- What is expected
Please copy exactly the part of the records below that opens with the line containing "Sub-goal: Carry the" and closes with the line containing "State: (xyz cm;", leaving out any pictures.

- Available data
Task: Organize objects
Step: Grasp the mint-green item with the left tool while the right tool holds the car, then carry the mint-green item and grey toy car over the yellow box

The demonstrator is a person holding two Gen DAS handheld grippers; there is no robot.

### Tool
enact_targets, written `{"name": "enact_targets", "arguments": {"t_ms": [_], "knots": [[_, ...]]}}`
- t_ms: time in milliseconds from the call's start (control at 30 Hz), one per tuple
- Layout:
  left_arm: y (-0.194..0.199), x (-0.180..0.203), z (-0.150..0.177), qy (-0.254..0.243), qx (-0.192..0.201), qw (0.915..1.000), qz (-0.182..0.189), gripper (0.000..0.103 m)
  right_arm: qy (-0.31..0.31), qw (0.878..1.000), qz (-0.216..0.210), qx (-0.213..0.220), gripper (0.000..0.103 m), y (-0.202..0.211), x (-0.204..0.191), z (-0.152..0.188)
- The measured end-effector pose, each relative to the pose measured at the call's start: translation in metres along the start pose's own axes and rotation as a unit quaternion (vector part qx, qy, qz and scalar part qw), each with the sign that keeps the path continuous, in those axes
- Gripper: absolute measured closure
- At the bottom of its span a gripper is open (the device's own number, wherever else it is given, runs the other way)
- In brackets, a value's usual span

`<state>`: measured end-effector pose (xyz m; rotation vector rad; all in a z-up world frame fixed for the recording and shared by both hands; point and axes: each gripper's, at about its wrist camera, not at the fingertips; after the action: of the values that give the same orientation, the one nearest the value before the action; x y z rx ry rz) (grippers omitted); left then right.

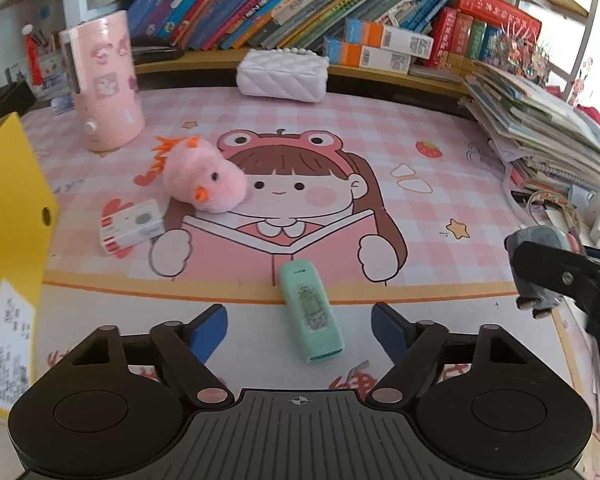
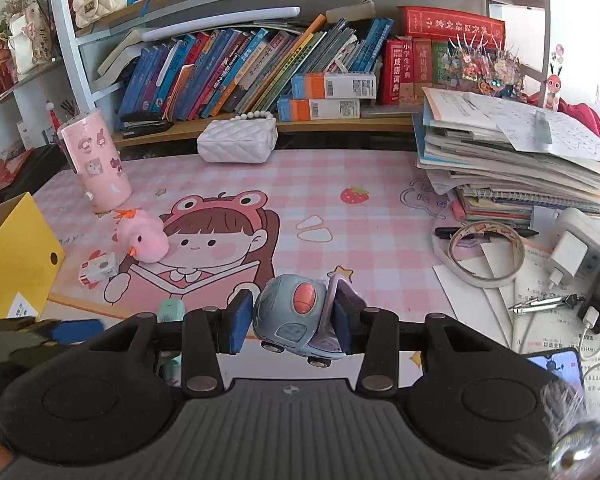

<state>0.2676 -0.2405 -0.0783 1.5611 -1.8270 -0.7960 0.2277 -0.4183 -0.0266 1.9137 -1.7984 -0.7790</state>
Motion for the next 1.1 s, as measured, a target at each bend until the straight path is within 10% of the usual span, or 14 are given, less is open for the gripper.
{"name": "enact_targets", "arguments": {"t_ms": [367,1100], "knots": [[-0.024,0.007,-0.005,-0.034,-0.019,0.9989,-0.025,0.080,0.016,1.000,0.000,-0.012,0.063,0.000,-0.003,0.004],[0.084,-0.066,0.019,0.034,0.059,0.9974,0.024,0.080,0.047,0.998,-0.008,-0.031,0.063,0.011,-0.068,0.019]]}}
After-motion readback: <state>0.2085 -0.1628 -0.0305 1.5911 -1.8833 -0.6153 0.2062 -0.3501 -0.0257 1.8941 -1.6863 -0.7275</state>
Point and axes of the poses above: each gripper's, at about its wrist camera, not at the fingertips, and y roughly against the way its jaws point, x to its right, z to its underside, and after that the axes turned 1 degree about x, right-handed
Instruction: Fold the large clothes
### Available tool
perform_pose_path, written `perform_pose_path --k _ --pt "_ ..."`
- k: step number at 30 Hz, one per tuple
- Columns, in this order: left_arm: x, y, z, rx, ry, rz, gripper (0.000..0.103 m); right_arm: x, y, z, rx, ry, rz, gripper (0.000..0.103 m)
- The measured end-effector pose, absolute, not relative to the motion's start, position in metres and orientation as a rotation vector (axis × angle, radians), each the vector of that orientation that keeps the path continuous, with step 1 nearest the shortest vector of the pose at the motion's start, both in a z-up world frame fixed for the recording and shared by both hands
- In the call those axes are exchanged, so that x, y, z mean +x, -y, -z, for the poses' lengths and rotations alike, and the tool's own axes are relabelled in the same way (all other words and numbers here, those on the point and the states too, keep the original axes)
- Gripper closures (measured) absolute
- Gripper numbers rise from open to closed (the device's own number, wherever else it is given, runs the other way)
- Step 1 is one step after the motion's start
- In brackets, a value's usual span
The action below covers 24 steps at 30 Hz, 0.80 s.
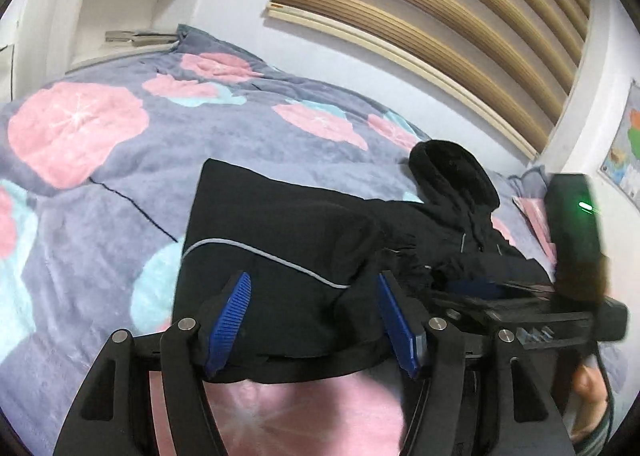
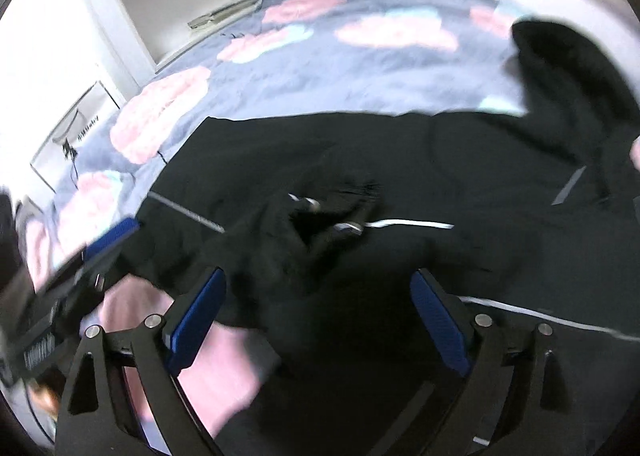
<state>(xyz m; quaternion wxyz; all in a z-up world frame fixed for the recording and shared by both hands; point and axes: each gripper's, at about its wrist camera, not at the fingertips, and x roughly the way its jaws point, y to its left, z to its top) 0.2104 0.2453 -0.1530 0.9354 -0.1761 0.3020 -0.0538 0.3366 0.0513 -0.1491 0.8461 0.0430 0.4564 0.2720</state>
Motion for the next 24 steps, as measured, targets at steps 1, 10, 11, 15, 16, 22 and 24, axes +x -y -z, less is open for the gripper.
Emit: perform_pose_path --k 1,10,11,15,16,22,24 --pt "0.208 -0.248 0.154 -0.360 -0.612 0.105 0.037 0.339 -0.056 0.154 0.114 -0.977 -0.581 0.009" --pt "0.208 -0.249 0.149 -0.356 -0.597 0.069 0.037 0.349 -0.071 0.152 0.180 -0.937 -0.609 0.070" --pt "0.206 -0.247 0.145 -0.351 -0.592 0.065 0.037 0.343 -0.066 0.145 0.166 -0.919 -0.606 0.071" --pt "0.203 -0.230 0.121 -0.296 -0.583 0.068 0.037 0.323 -0.037 0.116 0.143 -0.837 -0.576 0.073" --pt "0.203 -0.222 0.115 -0.273 -0.581 0.068 0.037 0.318 -0.026 0.106 0.146 -0.814 -0.574 0.073" --pt "0.213 -0.175 0.087 -0.200 -0.594 0.121 0.037 0.298 0.049 0.065 0.173 -0.722 -0.527 0.074" --pt "0.220 -0.157 0.082 -0.191 -0.606 0.148 0.037 0.293 0.086 0.054 0.196 -0.702 -0.503 0.074"
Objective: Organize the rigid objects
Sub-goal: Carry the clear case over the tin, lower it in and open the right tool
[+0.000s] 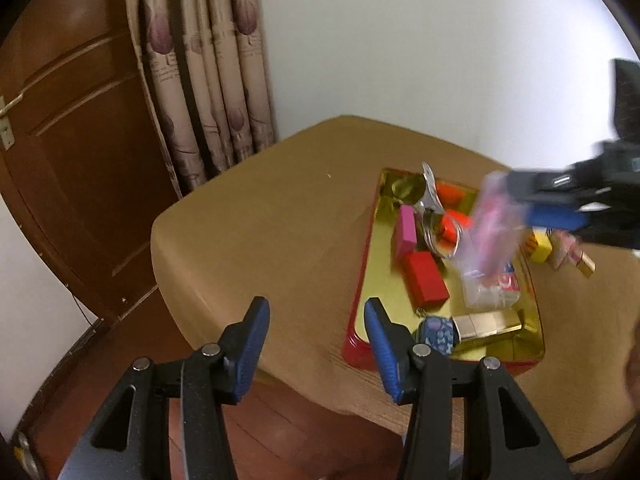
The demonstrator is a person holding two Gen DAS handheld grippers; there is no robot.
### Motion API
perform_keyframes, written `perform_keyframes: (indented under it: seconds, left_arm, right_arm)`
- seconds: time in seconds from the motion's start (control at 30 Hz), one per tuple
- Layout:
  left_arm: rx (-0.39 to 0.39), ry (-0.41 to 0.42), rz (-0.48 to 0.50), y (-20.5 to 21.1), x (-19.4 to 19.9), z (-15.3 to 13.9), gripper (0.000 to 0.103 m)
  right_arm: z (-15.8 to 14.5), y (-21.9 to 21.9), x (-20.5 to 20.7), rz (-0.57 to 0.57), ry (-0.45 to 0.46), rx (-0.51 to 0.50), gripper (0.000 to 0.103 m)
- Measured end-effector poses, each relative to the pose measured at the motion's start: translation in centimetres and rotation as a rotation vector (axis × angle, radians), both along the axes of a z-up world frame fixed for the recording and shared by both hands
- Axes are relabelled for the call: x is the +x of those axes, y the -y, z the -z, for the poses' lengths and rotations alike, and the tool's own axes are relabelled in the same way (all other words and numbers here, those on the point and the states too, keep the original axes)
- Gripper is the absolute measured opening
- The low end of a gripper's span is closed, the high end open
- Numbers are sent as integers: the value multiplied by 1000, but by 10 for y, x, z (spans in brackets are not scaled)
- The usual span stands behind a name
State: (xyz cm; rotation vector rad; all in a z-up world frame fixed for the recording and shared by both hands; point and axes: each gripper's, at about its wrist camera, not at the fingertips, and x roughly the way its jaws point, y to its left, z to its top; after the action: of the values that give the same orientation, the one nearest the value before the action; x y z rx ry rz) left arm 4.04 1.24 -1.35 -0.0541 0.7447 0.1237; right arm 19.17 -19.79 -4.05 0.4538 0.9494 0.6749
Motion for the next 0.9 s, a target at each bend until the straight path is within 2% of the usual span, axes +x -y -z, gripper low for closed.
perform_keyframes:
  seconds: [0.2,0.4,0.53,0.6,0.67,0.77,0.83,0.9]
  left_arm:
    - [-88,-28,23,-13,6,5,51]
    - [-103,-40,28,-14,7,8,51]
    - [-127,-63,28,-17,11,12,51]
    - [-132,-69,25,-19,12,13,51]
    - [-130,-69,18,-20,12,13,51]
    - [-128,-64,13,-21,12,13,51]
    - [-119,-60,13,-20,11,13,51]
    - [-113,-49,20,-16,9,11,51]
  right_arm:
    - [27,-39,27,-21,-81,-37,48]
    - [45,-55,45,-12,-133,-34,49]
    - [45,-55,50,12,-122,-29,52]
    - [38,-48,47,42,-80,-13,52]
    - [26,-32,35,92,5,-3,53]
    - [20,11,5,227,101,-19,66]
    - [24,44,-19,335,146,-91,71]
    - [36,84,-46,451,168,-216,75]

- Problem solution
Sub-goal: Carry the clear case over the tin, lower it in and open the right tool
[+0.000s] 
The demonstrator is a person holding two Gen DAS handheld grippers; there is no robot.
### Motion API
perform_keyframes, written `perform_keyframes: (indented under it: seconds, left_arm, right_arm)`
- seconds: time in seconds from the motion's start (control at 30 Hz), one per tuple
- Layout:
  left_arm: rx (-0.39 to 0.39), ry (-0.41 to 0.42), rz (-0.48 to 0.50), y (-20.5 to 21.1), x (-19.4 to 19.9), z (-15.3 to 13.9), gripper (0.000 to 0.103 m)
  right_arm: z (-15.8 to 14.5), y (-21.9 to 21.9), x (-20.5 to 20.7), rz (-0.57 to 0.57), ry (-0.45 to 0.46), rx (-0.51 to 0.50), gripper (0.000 to 0.103 m)
- Measured end-effector poses, each relative to the pose measured at the motion's start: translation in centimetres and rotation as a rotation vector (axis × angle, radians), both along the axes of a z-up world frame fixed for the recording and shared by both hands
- Axes are relabelled for the call: x is the +x of those axes, y the -y, z the -z, for the poses' lengths and rotations alike, and the tool's own axes are relabelled in the same way (all other words and numbers here, those on the point and the states too, keep the original axes)
- Gripper is the absolute measured opening
- The low end of a gripper's span is closed, the high end open
- Numbers are sent as integers: the value multiplied by 1000, but by 10 for y, x, z (spans in brackets are not scaled)
- The usual span stands behind a name
State: (xyz cm; rotation vector rad; all in a z-up world frame fixed for the recording and shared by both hands; point and axes: each gripper's, at about its wrist camera, not at the fingertips, and x roughly the way its jaws point, y to its left, z to its top; after the action: of the values that give the same orientation, the one nearest the value before the action; x y z rx ry rz) left arm 4.04 1.24 -1.35 -0.0541 0.7447 0.1237; right arm 19.17 -19.79 -4.05 0.4538 0.9494 0.6749

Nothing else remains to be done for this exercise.